Exactly as they appear below, repeat the lines from the one with "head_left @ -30" through the one with "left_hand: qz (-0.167". Drop every picture.
*** Recorded information Section Begins ***
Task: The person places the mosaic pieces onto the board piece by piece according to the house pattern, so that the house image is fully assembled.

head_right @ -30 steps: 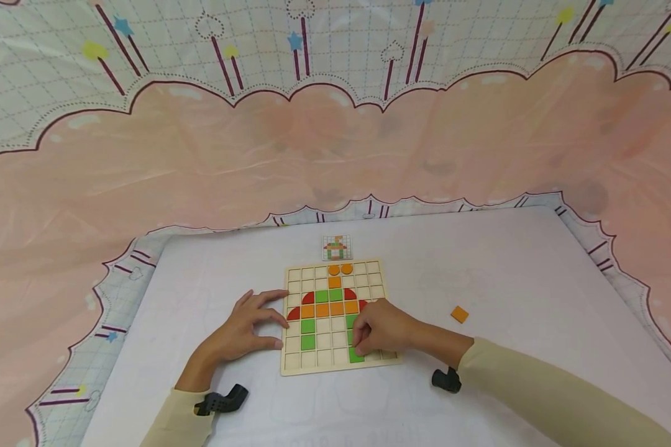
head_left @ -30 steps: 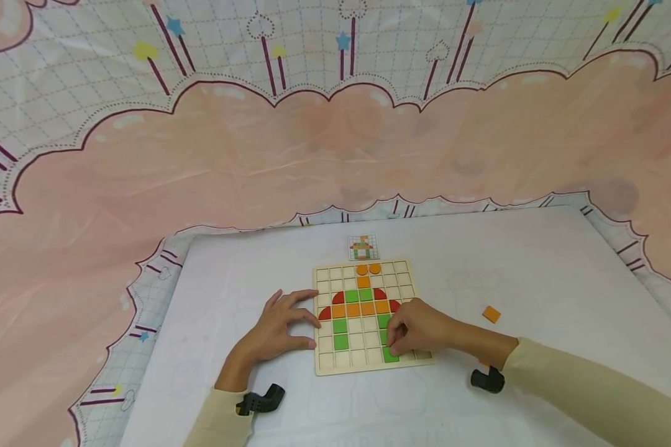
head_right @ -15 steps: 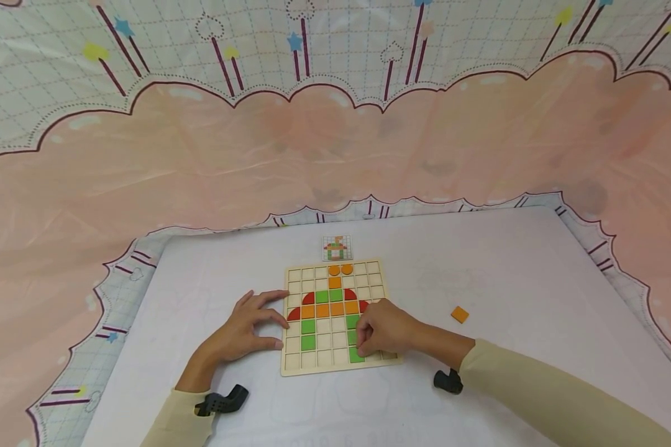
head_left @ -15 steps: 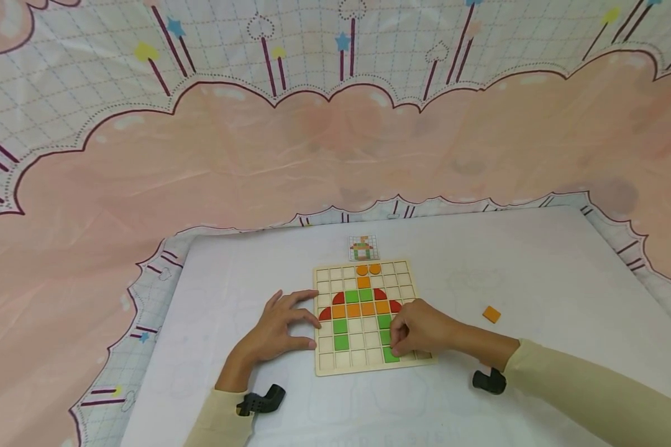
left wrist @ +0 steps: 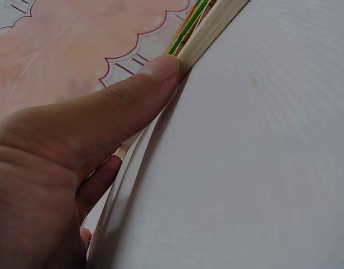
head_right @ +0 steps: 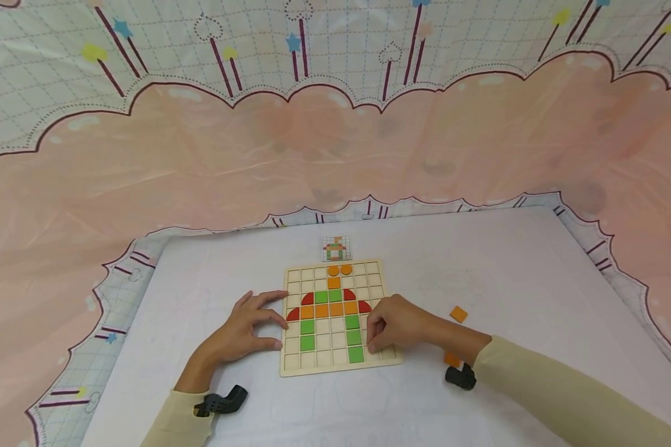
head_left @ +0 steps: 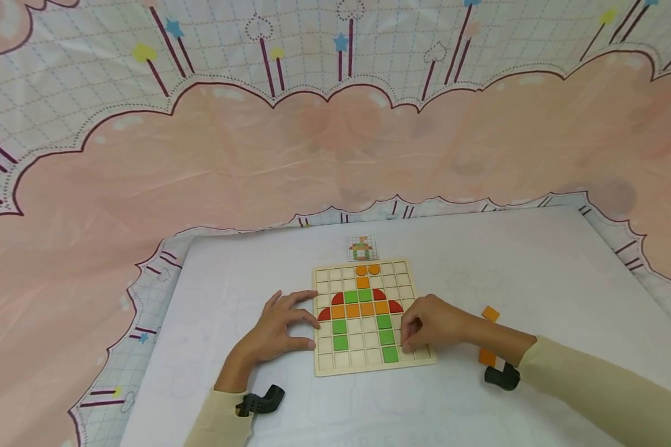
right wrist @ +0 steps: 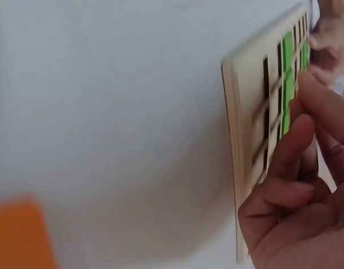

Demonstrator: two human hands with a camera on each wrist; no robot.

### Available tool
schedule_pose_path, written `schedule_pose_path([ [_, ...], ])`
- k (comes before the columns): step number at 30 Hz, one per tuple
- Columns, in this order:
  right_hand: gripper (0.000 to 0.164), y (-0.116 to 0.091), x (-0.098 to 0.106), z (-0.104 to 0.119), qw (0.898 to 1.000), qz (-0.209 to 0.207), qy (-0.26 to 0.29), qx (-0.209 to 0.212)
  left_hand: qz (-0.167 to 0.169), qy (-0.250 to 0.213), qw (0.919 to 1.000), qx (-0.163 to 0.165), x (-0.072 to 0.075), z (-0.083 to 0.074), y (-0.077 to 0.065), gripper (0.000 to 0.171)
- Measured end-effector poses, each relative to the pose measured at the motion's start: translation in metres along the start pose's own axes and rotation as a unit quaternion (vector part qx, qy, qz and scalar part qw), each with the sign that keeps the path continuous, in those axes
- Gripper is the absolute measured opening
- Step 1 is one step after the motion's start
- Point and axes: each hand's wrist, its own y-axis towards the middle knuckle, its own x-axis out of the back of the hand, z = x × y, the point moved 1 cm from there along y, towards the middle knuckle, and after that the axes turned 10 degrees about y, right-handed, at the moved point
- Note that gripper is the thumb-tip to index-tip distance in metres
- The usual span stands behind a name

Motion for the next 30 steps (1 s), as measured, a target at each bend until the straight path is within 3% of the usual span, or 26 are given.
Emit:
schedule_pose_path([
  [11, 0.009, -0.028, 0.066, -0.021, 1.0, -0.005, -0.011, -0.016, 0.0, 0.005, 1.0, 0.0, -0.002, 0.001, 0.0, 0.027],
  [18, 0.018, -0.048, 0.103, -0.055, 0.992, -0.003, -0.029, -0.12, -0.001, 0.005, 1.0, 0.003, -0.002, 0.002, 0.0, 0.029],
  [22, 0.022, -0.059, 0.115, -0.072, 0.989, 0.014, -0.018, -0.148, -0.001, 0.003, 1.0, 0.0, -0.002, 0.003, -0.001, 0.029],
  [30, 0.026, -0.073, 0.119, -0.086, 0.992, 0.017, -0.024, -0.123, 0.001, -0.002, 1.0, 0.001, -0.002, 0.002, 0.0, 0.028],
])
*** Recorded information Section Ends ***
◆ **Finished task**
head_left @ -30 steps: 
head_right @ -15 steps: 
head_left @ -15 steps: 
left wrist @ +0 steps: 
head_right @ +0 steps: 
head_left @ +0 steps: 
right wrist @ +0 steps: 

Demonstrator: two human hands with a camera on each wrist; no robot.

### Available tool
schedule_pose_path, written `schedule_pose_path([ [_, ...], ])`
- k (comes before the columns): step number at 30 Hz, one per tuple
- Columns, in this order:
  right_hand: gripper (0.000 to 0.164), y (-0.116 to 0.091), x (-0.098 to 0.106), z (-0.104 to 0.119), qw (0.898 to 1.000), qz (-0.209 to 0.207), qy (-0.26 to 0.29), qx (-0.209 to 0.212)
  left_hand: qz (-0.167 to 0.169), qy (-0.250 to 0.213), qw (0.919 to 1.000), qx (-0.163 to 0.165), x (-0.072 to 0.075), z (-0.083 to 0.074), y (-0.077 to 0.065), gripper (0.000 to 0.171)

Output is complete for this exercise.